Problem to solve
Leave out the images; return the rest of the data exactly.

--------------------------------------------------

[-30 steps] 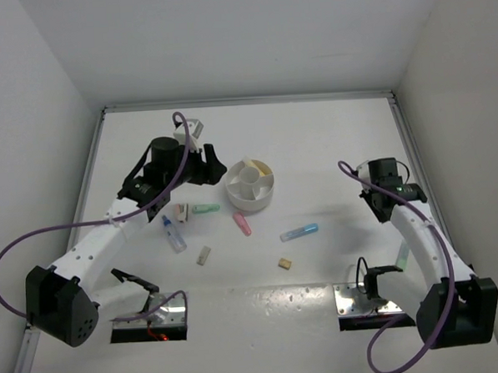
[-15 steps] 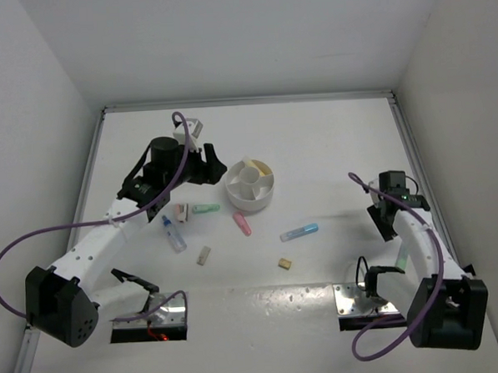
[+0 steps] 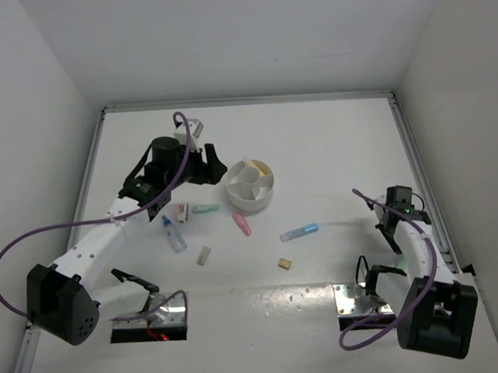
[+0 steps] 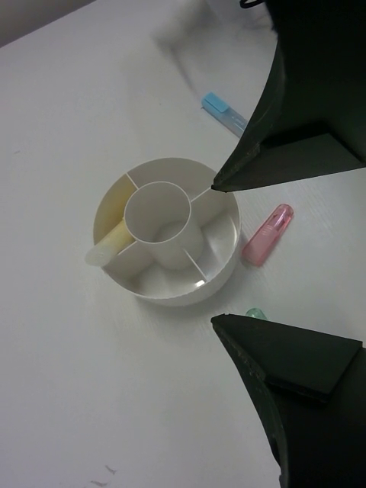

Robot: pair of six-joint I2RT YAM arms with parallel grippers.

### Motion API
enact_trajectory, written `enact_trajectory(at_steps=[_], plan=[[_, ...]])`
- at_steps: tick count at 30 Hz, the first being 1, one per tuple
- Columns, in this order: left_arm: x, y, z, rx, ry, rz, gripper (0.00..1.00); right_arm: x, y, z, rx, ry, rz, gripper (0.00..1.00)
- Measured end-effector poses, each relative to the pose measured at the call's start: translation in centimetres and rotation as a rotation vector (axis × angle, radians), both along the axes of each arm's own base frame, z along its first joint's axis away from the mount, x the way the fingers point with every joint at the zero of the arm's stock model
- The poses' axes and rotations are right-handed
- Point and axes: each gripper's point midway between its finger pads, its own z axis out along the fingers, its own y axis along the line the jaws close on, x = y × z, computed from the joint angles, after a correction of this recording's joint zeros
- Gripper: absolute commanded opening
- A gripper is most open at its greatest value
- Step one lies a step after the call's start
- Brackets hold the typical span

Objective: Sort the stationery into containers
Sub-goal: Move the pen to the center of the board.

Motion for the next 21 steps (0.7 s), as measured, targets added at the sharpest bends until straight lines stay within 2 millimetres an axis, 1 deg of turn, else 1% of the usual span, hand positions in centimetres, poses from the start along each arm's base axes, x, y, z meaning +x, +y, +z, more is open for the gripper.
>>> enact_trajectory(at_steps=[4, 8, 11, 17, 21], plan=[[0.1, 0.0, -0.3, 0.004, 0.008, 0.002, 0.71, 0.3, -1.1, 1.0, -0.051, -0.038, -0.003, 0.00], [0.2, 0.1, -0.3, 0.007, 0.007, 0.007, 0.71, -0.2, -1.7, 1.1, -0.067, -0.014, 0.007, 0.00], [0.2, 0.1, -0.4, 0.008, 0.007, 0.010, 0.71, -0.8, -1.9, 0.6, -0.060, 0.030, 0.014, 0.00], [0.3, 0.1, -0.7, 0.013, 0.014, 0.014, 0.71, -2.8, -1.6, -0.9, -0.014, 0.121, 0.019, 0.00], [0.3, 0.2, -0.7, 0.014, 0.014, 0.015, 0.71, -3.7, -0.9, -1.5, 0.052, 0.169, 0.040, 0.00]])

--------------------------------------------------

Reply to the exercise
[-30 steps] 
[-15 steps] 
[+0 steps] 
[+0 steps] 

Robot: pair of six-joint I2RT YAM arms with parallel grippers.

### Motion API
enact_trajectory, written `enact_trajectory(at_steps=[_], plan=[[_, ...]])`
- at_steps: tick count at 30 Hz, the first being 1, one per tuple
- Columns, in this order: left_arm: x, y, z, rx, ry, rz, gripper (0.00..1.00); right_arm: x, y, z, rx, ry, rz, gripper (0.00..1.00)
- Measured end-effector poses, each relative to the pose measured at the call's start: translation in centimetres and rotation as a rotation vector (axis × angle, radians), both along the axes of each arm's own base frame, z along its first joint's axis away from the mount, x the way the fingers point with every joint at the zero of the arm's stock model
- The poses' axes and rotations are right-handed
- Point and axes: each gripper's point midway between its finger pads, its own z axis out along the fingers, its own y axis along the line the jaws close on, x = y × z, computed from the joint angles, after a correction of this recording's joint zeros
- Gripper: absolute commanded opening
- A gripper is most open at its greatest value
- Step one lies a step after the call's start
- Brackets hold the typical span

Objective: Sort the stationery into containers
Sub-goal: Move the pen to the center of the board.

Motion for the next 21 steps (0.7 s), as measured, targets added at the sharpest bends until straight lines stay within 2 millimetres an axis, 1 deg of turn, else 1% of the usual span, hand positions in centimetres, poses from the start along each arm's base axes, x, y, z meaning +x, +y, +z, more is open for the gripper.
>>> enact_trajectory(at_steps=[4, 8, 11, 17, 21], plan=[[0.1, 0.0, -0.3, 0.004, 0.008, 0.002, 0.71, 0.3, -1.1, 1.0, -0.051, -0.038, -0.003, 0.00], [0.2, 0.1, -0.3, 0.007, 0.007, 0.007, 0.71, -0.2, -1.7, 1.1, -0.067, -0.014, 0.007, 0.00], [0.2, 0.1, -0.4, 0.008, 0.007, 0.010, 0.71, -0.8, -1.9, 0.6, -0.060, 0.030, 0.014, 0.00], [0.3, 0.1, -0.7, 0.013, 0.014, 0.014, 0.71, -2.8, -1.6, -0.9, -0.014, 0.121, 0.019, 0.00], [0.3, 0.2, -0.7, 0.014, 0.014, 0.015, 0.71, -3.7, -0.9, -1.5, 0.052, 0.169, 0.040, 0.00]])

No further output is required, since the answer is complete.